It’s true – Stephen Colbert is going to testify before Congress in character. He’s scheduled to appear Friday before the House Judiciary Committee Subcommittee on Immigration, Citizenship, Refugees, Border Security, and International Law.
The hearing is titled “Protecting America’s Harvest," and it’s supposed to start at 9:30, but Congress generally runs a bit behind schedule and Mr. Colbert is listed fourth on the witness list, behind a political science professor from Vanderbilt. So you probably don’t have to look in until 11 or so if you want to catch him on the webcast.
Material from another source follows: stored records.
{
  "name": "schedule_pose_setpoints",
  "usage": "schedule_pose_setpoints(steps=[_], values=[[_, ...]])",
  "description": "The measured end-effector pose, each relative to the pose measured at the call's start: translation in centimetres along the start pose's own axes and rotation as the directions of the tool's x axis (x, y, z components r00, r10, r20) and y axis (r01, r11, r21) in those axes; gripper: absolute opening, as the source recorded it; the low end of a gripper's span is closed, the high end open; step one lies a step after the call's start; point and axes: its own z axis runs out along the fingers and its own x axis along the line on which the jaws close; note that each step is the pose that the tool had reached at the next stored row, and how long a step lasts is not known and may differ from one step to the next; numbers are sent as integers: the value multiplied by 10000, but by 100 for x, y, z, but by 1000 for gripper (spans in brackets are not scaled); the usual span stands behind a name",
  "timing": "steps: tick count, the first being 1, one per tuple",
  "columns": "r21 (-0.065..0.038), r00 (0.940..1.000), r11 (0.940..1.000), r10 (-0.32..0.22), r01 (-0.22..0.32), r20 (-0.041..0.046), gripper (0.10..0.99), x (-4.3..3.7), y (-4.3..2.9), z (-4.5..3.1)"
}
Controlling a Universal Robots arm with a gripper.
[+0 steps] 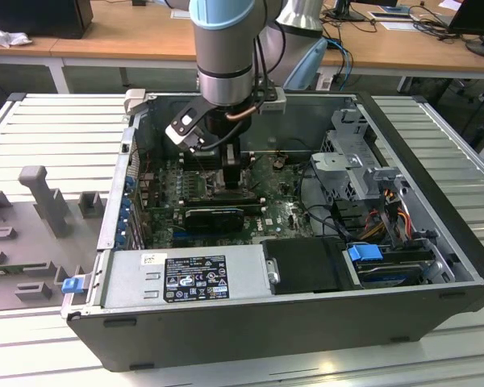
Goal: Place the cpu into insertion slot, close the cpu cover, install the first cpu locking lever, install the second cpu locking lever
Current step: 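Place the cpu into insertion slot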
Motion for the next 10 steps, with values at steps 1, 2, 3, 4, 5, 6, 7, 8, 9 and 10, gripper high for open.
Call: schedule_pose_setpoints(steps=[1, 2, 3, 4, 5, 6, 7, 8, 9, 10], values=[[1, 10000, 10000, -7, 7, 0, 533, 3, -4, 14], [1, 10000, 10000, -14, 14, -1, 533, 5, -9, 24], [1, 10000, 10000, -30, 30, -2, 533, 8, -15, 34], [2, 10000, 10000, -49, 49, -4, 533, 12, -18, 43], [2, 10000, 10000, -74, 74, -6, 533, 15, -21, 51], [3, 9999, 9999, -105, 105, -9, 533, 21, -22, 59], [5, 9999, 9999, -136, 136, -10, 533, 30, -23, 68], [4, 9999, 9999, -155, 155, -14, 533, 39, -24, 76], [5, 9998, 9998, -177, 177, -16, 533, 53, -26, 88], [4, 9998, 9998, -183, 183, -18, 533, 64, -27, 104]])
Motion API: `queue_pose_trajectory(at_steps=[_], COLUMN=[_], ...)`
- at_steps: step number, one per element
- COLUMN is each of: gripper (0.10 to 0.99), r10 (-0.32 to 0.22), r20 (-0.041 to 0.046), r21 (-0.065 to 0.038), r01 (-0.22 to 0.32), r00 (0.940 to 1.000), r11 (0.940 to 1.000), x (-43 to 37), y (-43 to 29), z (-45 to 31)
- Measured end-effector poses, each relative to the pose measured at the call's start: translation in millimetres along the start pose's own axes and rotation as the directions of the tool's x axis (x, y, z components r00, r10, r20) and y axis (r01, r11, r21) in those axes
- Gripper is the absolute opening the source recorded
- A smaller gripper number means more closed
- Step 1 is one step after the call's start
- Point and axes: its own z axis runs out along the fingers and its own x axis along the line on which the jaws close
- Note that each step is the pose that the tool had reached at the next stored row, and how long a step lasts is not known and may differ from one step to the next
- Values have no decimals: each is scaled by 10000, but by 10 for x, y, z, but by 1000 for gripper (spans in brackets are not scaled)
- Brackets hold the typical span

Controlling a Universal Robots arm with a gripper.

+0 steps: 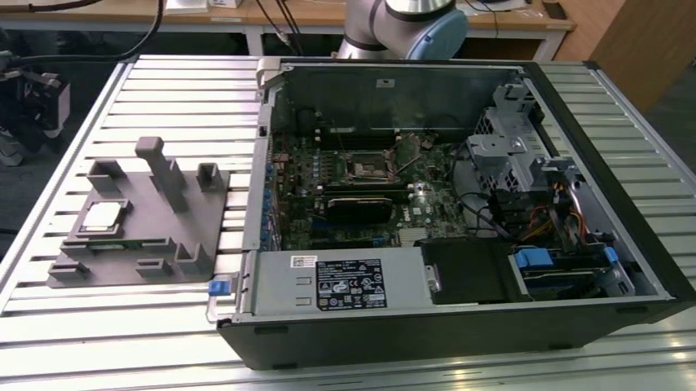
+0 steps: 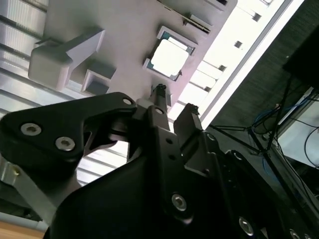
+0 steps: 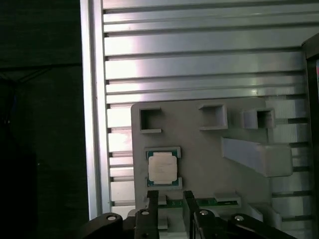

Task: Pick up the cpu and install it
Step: 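Pick up the cpu and move it towards the insertion slot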

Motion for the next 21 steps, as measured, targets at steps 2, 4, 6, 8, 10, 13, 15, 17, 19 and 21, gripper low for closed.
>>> queue_pose_trajectory(at_steps=[2, 4, 6, 8, 10, 13, 15, 17, 19, 21], gripper=[365, 478, 537, 651, 710, 773, 773, 773, 773, 773], r10=[-146, -295, -376, -414, -421, -273, -78, -37, -37, -91], r20=[-33, -63, -76, -81, -80, -76, -68, -66, -66, -69], r21=[-2, -2, -1, 14, 18, 19, 18, 17, 18, 19], r01=[146, 295, 376, 414, 421, 273, 78, 37, 37, 91], r00=[9999, 9995, 9993, 9991, 9991, 9996, 9999, 10000, 10000, 9999], r11=[9999, 9996, 9993, 9991, 9991, 9996, 10000, 10000, 10000, 10000], x=[0, -1, -1, -1, -2, -2, -2, -2, -2, -2], y=[-12, -23, -30, -34, -38, -41, -43, -44, -46, -47], z=[34, 71, 105, 135, 172, 226, 262, 299, 334, 371])
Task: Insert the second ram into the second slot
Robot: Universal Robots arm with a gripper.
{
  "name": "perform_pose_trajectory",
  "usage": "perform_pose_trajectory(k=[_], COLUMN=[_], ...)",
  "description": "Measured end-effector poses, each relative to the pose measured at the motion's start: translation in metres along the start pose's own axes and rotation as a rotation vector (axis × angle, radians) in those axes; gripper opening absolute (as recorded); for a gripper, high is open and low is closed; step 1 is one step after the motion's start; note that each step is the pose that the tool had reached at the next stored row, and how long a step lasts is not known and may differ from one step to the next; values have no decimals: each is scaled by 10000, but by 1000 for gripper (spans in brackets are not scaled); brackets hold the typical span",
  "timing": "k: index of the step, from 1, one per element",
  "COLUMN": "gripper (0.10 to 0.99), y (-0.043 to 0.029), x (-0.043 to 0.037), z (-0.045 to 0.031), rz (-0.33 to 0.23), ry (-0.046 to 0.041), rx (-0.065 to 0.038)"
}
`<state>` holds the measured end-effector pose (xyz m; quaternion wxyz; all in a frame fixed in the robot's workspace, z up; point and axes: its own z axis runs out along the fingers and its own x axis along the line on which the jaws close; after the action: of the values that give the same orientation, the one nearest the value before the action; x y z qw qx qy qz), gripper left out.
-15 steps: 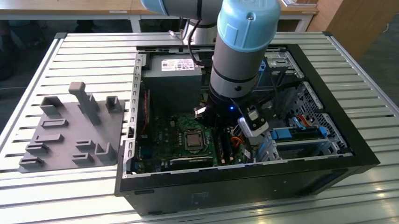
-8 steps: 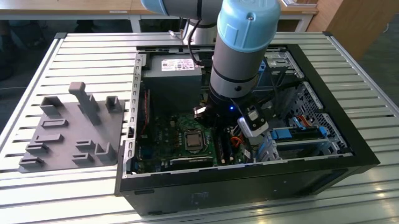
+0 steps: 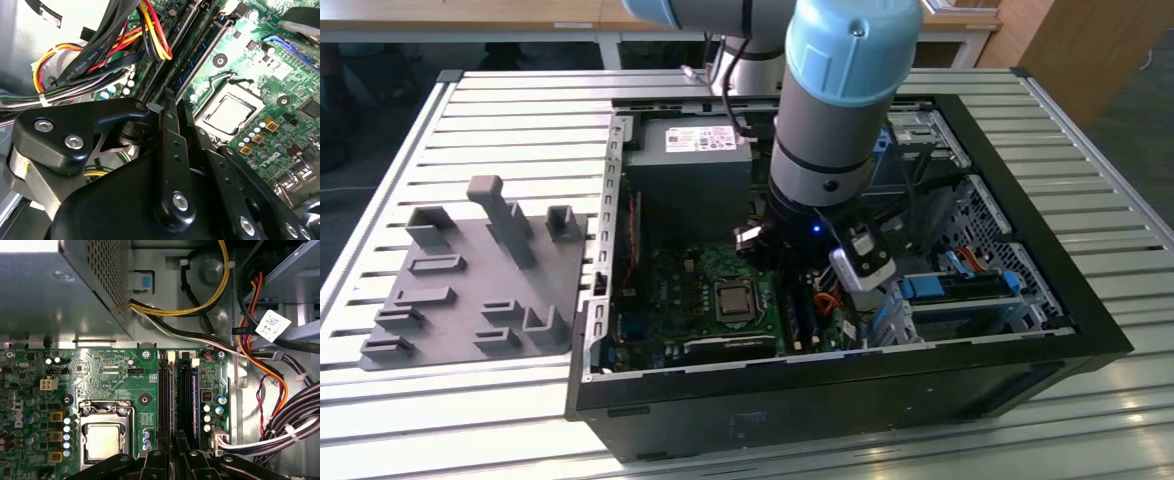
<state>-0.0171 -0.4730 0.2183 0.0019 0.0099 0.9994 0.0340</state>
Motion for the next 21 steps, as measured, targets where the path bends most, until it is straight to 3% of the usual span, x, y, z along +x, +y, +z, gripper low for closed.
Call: perform_pose_trajectory(k=[11, 14, 15, 17, 21], gripper=[212, 196, 129, 106, 106], y=[11, 12, 11, 11, 11], x=[-1, -1, -1, 0, 0], z=[-160, -162, -163, -164, -157], rz=[0, 0, 0, 1, 0], ry=[7, 6, 6, 7, 8], rx=[1, -3, -2, -1, 0])
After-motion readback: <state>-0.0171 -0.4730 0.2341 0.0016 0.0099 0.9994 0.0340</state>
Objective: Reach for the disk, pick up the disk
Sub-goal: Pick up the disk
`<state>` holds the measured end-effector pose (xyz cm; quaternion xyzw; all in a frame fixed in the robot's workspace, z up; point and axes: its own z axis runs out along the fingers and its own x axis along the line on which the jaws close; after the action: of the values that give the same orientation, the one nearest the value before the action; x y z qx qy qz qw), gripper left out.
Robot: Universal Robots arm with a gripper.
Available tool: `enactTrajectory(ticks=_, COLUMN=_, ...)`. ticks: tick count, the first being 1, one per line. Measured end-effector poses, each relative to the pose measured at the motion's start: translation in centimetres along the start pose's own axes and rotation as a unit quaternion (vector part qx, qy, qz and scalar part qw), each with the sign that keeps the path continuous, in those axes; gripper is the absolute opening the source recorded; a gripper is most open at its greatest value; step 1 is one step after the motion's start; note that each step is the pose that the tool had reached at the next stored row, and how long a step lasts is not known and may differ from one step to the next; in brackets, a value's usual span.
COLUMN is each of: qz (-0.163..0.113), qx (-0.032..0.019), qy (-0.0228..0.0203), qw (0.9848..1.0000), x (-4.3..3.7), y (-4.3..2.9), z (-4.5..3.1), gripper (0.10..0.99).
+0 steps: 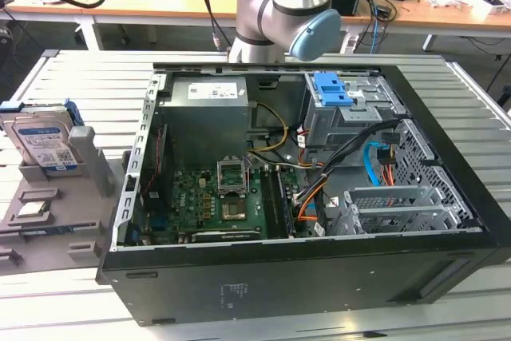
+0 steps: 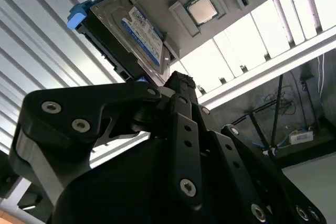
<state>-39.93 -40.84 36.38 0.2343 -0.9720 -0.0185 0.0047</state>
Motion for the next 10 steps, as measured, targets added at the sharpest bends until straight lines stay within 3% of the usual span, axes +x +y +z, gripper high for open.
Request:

And a lot of people will want to watch, which is the point of having him, after all. We’re sure all the other testimony will be very, uh, interesting, but don’t you want to know what a fictional blowhard TV pundit will say about “Protecting America’s Harvest”? He’ll probably start off by asking Congress to organize militias to help guard America’s crop of butternut squash.
Actually, there apparently is a real connection here: Colbert had the head of the United Farm Workers, Arturo Rodriguez, on his show in July, and accepted the “Take Our Jobs” challenge from Mr. Rodriguez. This challenge called for Colbert to take the job of an immigrant farm worker for a day or so, to demonstrate how hard that work is. The UFW posits that American citizens don’t want to have to underake this kind of labor anymore.
As Colbert said on his show Wednesday night, “Is farm work something Americans will do? Depends. Do corn fields have WiFi?”
So Colbert went to the Gill Corn Farm in Hurley, N.Y, to investigate. And if the stuff he’s broadcast so far is any indication, the Democrats who invited him to testify don’t know what they’re getting into.
Yes, he’ll get lots of attention. But he’s a comedian – you don’t know what he’ll say.
“The immigrant job I was hoping for was Mexican wrestler,” he said Wednesday night in his first report on his Gill Corn Farm experience.
“This all seems fairly archaic to me,” said Colbert. “We don’t get our food from farms any more. We get it from grocery stores.”
As you might expect, not every lawmaker is happy about fictional characters giving Congress expert advice.